Question: is there an advantage in using reversediff (but Turing doesn’t find it on my computer…).

I have this data model:

for i = 1:Nd
    data[:,i] ~ MvNormal(SOL[:,i], sqrt(V))
end

Four comments:

  1. SOL is an array of the same size as data; SOL is the result of solving a DAE.
  2. MvNormal interprets scalar second argument m (m=sqrt(V) in my example above) as a standard deviation and makes it into a covariance matrix m^2*I. I have tried to run Turing where I replace sqrt(V) with V*diagm(ones(nd)), but then it crashes.
  3. I’m not a statistics expert. But I’ve read somewhere that it is common to assume that the variance has an inverse gamma distribution. If I do not take the square root of V as above, doesn’t that mean that I take the standard deviation to be inverse gamma distributed? (Perhaps not a big deal?)
  4. I have four outputs in my case. I’m not sure how good it is to assume the same variance on all outputs???

So – running Turing is really slow… with a DAE of 6 descriptors (differential+algebraic variables) and some 600 datapoints, I try to estimate all 6 initial descriptor (perhaps not a good idea, since 3 of them are constrained by algebraic equations) + 6 model parameters. Running 1000 iterations in Turing takes some 5 hours on my workstation light.

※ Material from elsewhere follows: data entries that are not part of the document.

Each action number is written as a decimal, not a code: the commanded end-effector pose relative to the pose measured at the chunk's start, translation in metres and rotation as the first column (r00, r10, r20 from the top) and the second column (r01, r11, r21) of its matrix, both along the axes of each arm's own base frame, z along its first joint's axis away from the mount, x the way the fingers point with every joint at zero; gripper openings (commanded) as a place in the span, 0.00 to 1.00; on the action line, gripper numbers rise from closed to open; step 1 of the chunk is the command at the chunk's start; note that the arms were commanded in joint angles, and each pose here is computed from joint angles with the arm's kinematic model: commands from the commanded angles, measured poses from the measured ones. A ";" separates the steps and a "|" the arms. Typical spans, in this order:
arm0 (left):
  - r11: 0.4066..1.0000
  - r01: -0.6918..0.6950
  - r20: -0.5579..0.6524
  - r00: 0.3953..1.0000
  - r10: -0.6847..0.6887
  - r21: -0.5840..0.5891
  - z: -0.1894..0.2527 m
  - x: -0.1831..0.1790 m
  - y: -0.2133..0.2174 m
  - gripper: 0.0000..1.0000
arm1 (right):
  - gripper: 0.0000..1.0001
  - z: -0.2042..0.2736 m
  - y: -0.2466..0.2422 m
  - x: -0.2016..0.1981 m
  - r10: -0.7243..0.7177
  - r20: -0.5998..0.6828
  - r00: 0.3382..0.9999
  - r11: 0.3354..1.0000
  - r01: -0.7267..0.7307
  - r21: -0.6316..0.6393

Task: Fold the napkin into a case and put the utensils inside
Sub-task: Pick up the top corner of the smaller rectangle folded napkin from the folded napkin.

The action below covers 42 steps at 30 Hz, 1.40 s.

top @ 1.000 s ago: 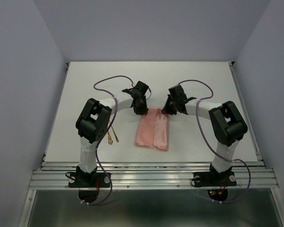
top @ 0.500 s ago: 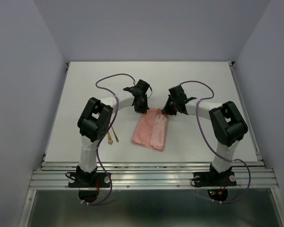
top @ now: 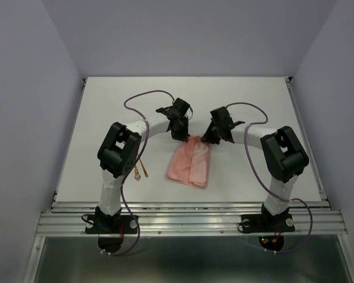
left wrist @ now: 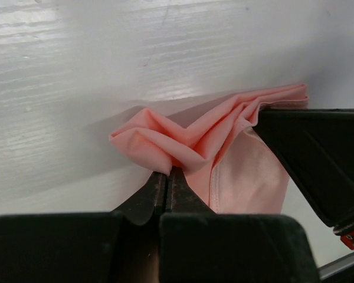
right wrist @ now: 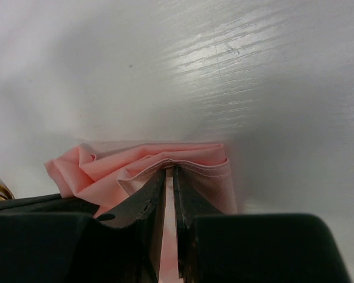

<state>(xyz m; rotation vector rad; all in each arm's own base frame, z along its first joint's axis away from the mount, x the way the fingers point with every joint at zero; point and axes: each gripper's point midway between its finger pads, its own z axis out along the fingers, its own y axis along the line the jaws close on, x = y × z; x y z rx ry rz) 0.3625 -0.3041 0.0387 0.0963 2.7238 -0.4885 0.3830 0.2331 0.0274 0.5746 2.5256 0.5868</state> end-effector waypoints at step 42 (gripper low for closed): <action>0.953 0.144 0.091 0.988 -0.123 -0.267 0.105 -0.015 -0.071 0.00 | 0.16 -0.048 -0.021 -0.043 -0.070 -0.196 0.978 0.995 0.056 -0.079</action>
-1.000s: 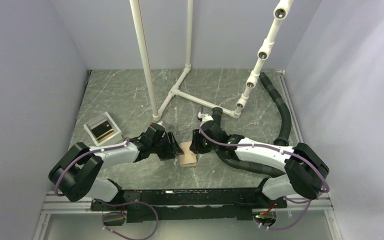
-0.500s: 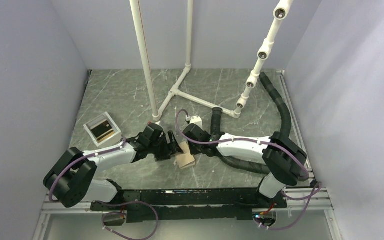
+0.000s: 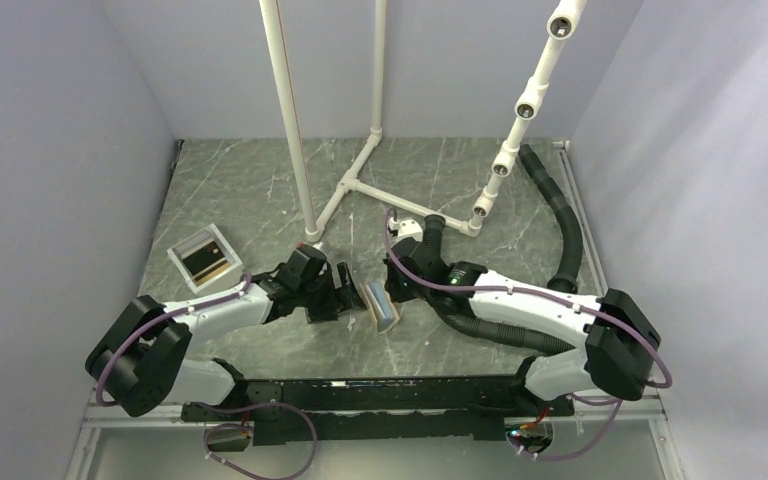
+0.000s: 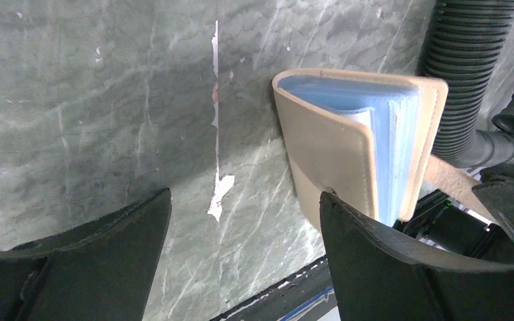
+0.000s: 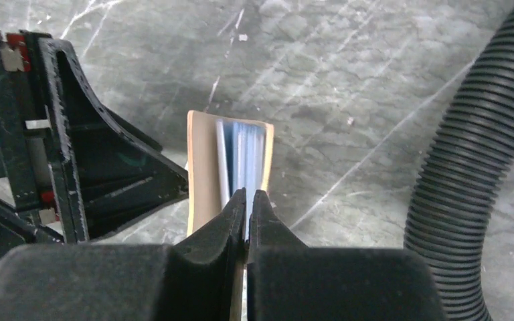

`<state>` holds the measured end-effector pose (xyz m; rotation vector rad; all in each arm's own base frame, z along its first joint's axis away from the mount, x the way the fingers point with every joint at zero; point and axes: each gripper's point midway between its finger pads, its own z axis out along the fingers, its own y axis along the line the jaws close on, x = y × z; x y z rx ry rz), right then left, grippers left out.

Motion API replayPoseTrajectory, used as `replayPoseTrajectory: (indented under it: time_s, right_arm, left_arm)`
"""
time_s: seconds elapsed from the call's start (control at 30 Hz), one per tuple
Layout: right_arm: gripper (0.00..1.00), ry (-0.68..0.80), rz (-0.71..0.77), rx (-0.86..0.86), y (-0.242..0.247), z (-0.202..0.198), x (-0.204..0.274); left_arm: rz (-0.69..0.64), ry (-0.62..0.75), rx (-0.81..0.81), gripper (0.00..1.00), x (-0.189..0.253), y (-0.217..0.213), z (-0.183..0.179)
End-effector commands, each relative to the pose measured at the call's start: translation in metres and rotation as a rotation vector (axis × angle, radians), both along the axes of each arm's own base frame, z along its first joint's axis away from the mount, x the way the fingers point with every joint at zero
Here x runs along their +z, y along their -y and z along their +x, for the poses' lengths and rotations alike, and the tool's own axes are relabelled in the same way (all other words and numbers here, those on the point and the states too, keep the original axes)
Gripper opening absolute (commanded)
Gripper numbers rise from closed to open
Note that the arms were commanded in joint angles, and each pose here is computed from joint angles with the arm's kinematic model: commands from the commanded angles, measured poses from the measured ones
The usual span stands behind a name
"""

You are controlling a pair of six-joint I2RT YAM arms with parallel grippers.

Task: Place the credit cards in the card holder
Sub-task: Open the card holder at the center of the board.

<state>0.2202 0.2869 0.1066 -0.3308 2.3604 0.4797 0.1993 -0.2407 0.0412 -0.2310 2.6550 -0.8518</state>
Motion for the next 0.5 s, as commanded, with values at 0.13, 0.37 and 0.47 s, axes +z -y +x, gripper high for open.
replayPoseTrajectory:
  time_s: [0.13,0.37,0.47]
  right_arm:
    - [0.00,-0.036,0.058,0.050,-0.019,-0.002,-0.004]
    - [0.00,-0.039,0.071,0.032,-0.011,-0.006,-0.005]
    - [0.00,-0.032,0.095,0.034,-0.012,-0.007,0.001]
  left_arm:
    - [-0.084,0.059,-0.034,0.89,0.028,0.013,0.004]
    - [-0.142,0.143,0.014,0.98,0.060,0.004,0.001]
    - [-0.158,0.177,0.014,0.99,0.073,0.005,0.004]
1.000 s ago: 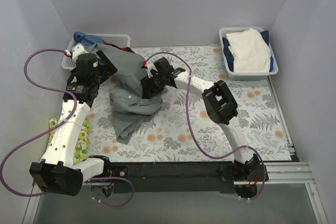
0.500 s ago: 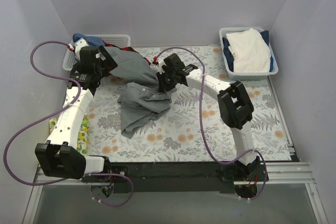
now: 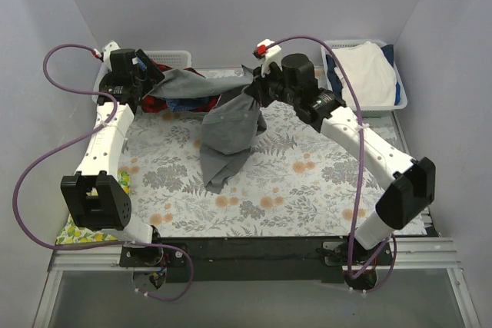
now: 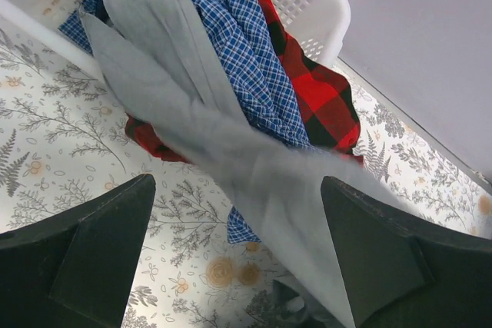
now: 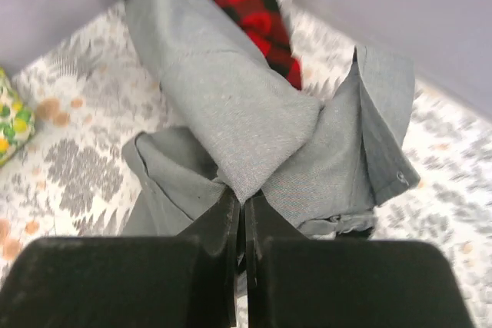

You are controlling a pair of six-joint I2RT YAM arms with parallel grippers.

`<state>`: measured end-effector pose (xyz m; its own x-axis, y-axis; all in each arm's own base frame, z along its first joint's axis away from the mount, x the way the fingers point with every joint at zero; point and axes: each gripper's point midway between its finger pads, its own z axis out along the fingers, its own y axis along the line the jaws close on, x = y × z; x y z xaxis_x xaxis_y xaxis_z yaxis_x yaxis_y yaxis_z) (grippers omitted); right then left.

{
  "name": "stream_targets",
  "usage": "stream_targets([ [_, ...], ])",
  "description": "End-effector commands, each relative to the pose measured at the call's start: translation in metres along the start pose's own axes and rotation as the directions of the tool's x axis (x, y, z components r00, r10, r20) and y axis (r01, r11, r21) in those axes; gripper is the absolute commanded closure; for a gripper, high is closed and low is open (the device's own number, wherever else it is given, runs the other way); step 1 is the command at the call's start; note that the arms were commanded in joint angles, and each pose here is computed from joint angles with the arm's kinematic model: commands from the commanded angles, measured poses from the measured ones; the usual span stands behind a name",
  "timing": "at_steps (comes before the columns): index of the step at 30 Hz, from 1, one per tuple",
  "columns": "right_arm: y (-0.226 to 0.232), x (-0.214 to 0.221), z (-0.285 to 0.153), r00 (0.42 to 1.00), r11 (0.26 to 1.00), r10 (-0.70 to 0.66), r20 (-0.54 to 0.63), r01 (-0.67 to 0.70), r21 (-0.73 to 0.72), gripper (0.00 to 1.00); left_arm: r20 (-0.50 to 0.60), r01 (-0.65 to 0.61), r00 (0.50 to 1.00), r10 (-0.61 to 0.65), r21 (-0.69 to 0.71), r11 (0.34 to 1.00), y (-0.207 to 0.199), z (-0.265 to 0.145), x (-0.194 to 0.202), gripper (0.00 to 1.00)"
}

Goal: Fold and stack the long sleeve shirts
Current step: Move the shirt to the center of the board

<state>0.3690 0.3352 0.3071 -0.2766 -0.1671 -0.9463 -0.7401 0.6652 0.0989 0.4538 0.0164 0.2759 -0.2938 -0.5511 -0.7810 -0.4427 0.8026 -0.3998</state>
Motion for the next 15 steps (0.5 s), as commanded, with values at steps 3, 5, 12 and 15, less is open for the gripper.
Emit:
stream_targets([
  [3,-0.016,-0.129,-0.094,0.866,0.984,-0.113,0.487,0.03,0.176,0.99,0.017,-0.016,1.0,0.014,0.088,0.996,-0.024,0.005,-0.014,0.1],
  [5,-0.021,-0.151,-0.124,0.806,0.973,-0.128,0.578,-0.013,0.233,0.99,0.001,-0.021,1.0,0.021,0.09,0.996,-0.024,0.01,-0.009,0.1],
  [12,-0.045,-0.173,-0.19,0.722,0.907,-0.222,0.656,-0.094,0.411,0.99,-0.085,-0.015,0.996,0.027,0.136,0.991,-0.031,0.019,0.013,0.09],
  [15,-0.051,-0.161,-0.196,0.735,0.887,-0.244,0.633,-0.095,0.452,0.99,-0.151,-0.001,0.988,0.026,0.159,0.987,-0.031,0.021,0.032,0.09],
])
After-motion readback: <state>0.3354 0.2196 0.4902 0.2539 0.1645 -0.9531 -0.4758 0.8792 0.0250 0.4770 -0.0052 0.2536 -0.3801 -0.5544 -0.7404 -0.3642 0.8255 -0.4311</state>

Could I write the data model as:

 data ~ MvNormal(SOL, sqrt(V))

??? Would that correctly draw random values for V?

@BLI please read the relevant docs section Automatic Differentiation and start a separate discussion thread not to have too many unrelated questions in this already quite long discussion thread.

1 Like

I’ll do that (although I think my data model question is related to the above discussion… but I agree, it is already a long discussion).

1 Like

Haha, my record for a single thread is 3231 posts and counting over on the OpenWrt forum so to me it feels like we are just getting started :sweat_smile:

1 Like

I assume you are solving your DAE at each transition, and if you are using NUTS it’s taking the gradient of the solution with respect to the parameters and doing HMC on the DAE so I think this is just going to be slow. 5 hours sounds fantastic, I fit a bunch of ODEs via diffusive MCMC in R back in 2013 or so and it took me weeks.

Not to say that you shouldn’t try to optimize it, just to have some realistic idea of what is possible.

1 Like

Seems like only :forwardiff works. I’ve tried with another options than NUTS (i.e., SMC), but the result is poor then.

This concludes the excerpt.